Did You Spot the Groundbreaking Ad on the Cover of Forbes?

Subtle or glaring, native content is big business. Should it be?

Like it or not, it’s everywhere. Native content discretely blends products, photos, and/or text into the format of the platform where it appears, and that means it can be hard to peg as paid advertising.

Native content you’ve probably noticed:

  • Pop-up ads next to your search results.
  • Promoted tweets on Twitter.
  • All those GM cars in the Transformers movie series.

Native content you may not have pegged:

  • Celebrities posting Instagram photos with casually but carefully placed product.
  • The New York Times articles like Women Inmates: Why the Male Model Doesn’t Work,” with its brief mention of the TV series “Orange is the New Black.”  (A sentence at the end of the article reads, “This page was produced by the T Brand Studio, a unit of the advertising department of The New York Times, in collaboration with Netflix.”)

  • A small infographic on the cover – yes, the cover! – of the March 2, 2015 issue of Forbes that points to more native content inside. Can you find it on the photo at the end of this article? (According to Advertising Age the giveaway is the term “FidelityVoice,” if you happen to know Forbes marks its native content by combining the advertiser's name with the word “voice.”)

About the Forbes cover ad, Content Daily reasons, “It’s easy to smirk and scoff at the blasphemy. But with cost estimates … at well over a million dollars, Forbes is definitely having the last laugh.”

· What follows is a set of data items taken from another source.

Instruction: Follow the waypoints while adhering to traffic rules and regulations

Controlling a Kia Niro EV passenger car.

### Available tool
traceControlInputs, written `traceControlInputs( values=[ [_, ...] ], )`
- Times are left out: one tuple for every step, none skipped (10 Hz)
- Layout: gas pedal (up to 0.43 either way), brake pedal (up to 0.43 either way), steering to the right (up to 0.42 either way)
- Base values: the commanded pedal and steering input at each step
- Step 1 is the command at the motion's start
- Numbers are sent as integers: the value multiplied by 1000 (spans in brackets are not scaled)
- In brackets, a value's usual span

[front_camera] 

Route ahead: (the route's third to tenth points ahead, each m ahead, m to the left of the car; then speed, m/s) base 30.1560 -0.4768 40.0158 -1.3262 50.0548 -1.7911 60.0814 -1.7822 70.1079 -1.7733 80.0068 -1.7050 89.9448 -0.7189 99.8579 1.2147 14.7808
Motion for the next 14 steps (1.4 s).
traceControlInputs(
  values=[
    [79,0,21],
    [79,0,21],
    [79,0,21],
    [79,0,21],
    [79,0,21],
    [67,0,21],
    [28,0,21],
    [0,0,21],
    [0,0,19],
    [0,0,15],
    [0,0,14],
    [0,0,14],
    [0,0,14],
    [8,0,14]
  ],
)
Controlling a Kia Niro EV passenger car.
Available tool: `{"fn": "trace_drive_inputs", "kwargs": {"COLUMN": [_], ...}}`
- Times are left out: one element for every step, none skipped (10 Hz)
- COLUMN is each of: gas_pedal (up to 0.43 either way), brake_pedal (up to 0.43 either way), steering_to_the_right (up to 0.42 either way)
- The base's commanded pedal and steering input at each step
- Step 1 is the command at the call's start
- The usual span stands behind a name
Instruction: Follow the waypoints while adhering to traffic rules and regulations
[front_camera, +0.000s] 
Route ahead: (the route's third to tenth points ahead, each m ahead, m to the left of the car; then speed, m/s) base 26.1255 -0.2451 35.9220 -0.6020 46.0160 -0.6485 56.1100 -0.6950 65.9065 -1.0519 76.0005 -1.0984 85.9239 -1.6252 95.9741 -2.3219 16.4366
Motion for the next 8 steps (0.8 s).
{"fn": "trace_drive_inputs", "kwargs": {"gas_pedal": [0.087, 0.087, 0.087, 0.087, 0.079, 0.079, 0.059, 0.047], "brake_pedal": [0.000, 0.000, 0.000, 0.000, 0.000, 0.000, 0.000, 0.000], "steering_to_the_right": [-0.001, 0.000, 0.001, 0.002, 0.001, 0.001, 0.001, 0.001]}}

As for articles that read more like an editorial than an ad, a study released by The New York Times says their “T Brand Studio-produced content generated 361% more unique visitors and 526% more time spent than advertiser-produced content.” This study (or is the study itself an advertisement?) clearly suggests that it takes big bucks to make big bucks.

Does it always? As a consumer following local businesses that tweet home-grown ads, I’ve come to appreciate:

  • Learning about things I wouldn’t otherwise, like new arrivals and closeout sales.
  • Knowing that this no-cost advertising is helping to keep prices down.
  • Trusting straightforward advertisements that don’t pretend to be something else.

But as the daughter of an ad man, I also know:

  • Good ads can provide interesting and well-researched information I might not find anywhere else.
  • Great ads are entertaining as well as informative.
  • All ads are created by people, and many of those people have families to support.

Even when I’m cursing the person who generated native content that’s so subtle I didn’t catch on right away, part of me is admiring the fact that they can. Just like part of me is enjoying the challenge of spotting it.

Besides, close to $200 billion is spent on advertising in the U.S. each year. Our economy can use that kind of help.

So as long as small-business owners can still find ways to reach me, I’m okay with the big advertising industry, and their native content too.

Bring it on.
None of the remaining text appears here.